Collected data:
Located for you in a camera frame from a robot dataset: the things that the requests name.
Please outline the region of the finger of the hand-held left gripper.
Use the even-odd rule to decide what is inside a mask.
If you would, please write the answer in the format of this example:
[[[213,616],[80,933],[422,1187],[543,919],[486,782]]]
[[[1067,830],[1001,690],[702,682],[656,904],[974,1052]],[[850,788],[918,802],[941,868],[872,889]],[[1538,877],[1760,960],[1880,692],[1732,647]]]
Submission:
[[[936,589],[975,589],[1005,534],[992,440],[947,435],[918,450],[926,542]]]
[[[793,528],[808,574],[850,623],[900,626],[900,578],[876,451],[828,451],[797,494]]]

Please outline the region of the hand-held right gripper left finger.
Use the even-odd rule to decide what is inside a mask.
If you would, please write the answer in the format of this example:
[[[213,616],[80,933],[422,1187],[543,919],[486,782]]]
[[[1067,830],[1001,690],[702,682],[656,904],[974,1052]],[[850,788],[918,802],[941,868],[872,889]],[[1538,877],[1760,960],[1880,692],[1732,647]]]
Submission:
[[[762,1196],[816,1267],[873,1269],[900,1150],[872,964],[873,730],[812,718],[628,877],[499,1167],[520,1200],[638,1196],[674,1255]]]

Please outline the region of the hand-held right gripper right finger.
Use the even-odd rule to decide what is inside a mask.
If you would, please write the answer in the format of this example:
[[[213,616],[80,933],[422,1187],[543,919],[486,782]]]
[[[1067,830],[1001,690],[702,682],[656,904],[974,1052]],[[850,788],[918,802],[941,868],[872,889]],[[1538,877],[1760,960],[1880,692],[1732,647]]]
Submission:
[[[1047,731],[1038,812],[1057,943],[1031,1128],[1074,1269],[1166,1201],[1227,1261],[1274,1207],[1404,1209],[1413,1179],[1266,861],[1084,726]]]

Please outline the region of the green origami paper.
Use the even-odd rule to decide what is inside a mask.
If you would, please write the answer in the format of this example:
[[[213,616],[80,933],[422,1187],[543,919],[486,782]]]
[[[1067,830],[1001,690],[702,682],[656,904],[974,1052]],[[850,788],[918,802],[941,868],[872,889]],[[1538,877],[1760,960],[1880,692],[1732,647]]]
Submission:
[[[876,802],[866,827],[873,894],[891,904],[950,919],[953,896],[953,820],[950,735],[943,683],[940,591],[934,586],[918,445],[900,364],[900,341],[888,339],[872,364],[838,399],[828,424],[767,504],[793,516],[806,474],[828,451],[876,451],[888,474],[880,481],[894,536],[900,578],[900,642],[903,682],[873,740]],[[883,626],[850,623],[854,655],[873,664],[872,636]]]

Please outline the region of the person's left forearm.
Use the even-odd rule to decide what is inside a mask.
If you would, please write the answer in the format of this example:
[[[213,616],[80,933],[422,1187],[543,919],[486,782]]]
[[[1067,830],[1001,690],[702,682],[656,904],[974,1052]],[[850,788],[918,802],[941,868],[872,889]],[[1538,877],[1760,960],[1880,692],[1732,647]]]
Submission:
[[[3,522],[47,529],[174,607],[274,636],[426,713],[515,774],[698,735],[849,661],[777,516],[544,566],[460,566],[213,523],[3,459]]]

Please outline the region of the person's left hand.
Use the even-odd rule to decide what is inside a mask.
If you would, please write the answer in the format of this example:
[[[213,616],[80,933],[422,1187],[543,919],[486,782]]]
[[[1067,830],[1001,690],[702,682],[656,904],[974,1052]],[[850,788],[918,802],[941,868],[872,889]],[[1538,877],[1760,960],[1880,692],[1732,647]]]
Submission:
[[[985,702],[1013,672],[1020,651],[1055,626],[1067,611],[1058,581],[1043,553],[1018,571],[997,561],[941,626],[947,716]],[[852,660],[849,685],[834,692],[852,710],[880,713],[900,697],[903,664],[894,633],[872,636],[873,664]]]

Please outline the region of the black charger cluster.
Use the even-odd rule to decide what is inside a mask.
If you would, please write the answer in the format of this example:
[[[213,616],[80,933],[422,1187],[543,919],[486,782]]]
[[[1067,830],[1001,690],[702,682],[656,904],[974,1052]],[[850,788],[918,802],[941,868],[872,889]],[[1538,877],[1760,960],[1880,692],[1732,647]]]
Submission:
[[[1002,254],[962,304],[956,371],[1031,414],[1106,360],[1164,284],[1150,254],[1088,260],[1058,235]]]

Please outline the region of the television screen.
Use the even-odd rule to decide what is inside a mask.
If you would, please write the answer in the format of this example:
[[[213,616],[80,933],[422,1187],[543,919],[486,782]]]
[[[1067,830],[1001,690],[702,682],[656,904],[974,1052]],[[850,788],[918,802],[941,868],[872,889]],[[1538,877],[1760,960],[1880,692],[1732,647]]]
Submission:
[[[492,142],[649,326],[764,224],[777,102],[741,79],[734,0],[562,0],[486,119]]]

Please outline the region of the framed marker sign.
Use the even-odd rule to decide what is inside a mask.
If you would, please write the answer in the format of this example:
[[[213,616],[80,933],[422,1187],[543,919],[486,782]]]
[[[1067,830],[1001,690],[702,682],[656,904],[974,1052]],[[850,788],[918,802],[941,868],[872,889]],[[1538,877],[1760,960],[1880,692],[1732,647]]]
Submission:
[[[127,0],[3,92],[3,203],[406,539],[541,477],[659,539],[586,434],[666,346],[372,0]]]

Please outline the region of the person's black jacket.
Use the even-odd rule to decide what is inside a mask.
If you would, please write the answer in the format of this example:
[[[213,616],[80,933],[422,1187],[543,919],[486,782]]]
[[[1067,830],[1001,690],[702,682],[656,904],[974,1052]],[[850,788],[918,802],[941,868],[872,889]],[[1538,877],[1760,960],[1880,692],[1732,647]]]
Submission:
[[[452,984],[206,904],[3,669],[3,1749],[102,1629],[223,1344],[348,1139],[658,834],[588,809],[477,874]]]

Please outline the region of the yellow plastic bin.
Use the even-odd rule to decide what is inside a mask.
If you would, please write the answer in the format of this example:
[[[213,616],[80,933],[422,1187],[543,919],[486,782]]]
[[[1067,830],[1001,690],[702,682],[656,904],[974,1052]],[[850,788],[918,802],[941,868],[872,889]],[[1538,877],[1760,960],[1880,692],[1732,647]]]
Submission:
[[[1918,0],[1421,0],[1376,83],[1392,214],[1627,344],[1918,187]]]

◆ EXERCISE ◆
Search the entries for the string "black". Copy every line that has it.

◆ TASK SOLUTION ◆
Please outline the region of the black charger cluster.
Please outline the region of the person's black jacket.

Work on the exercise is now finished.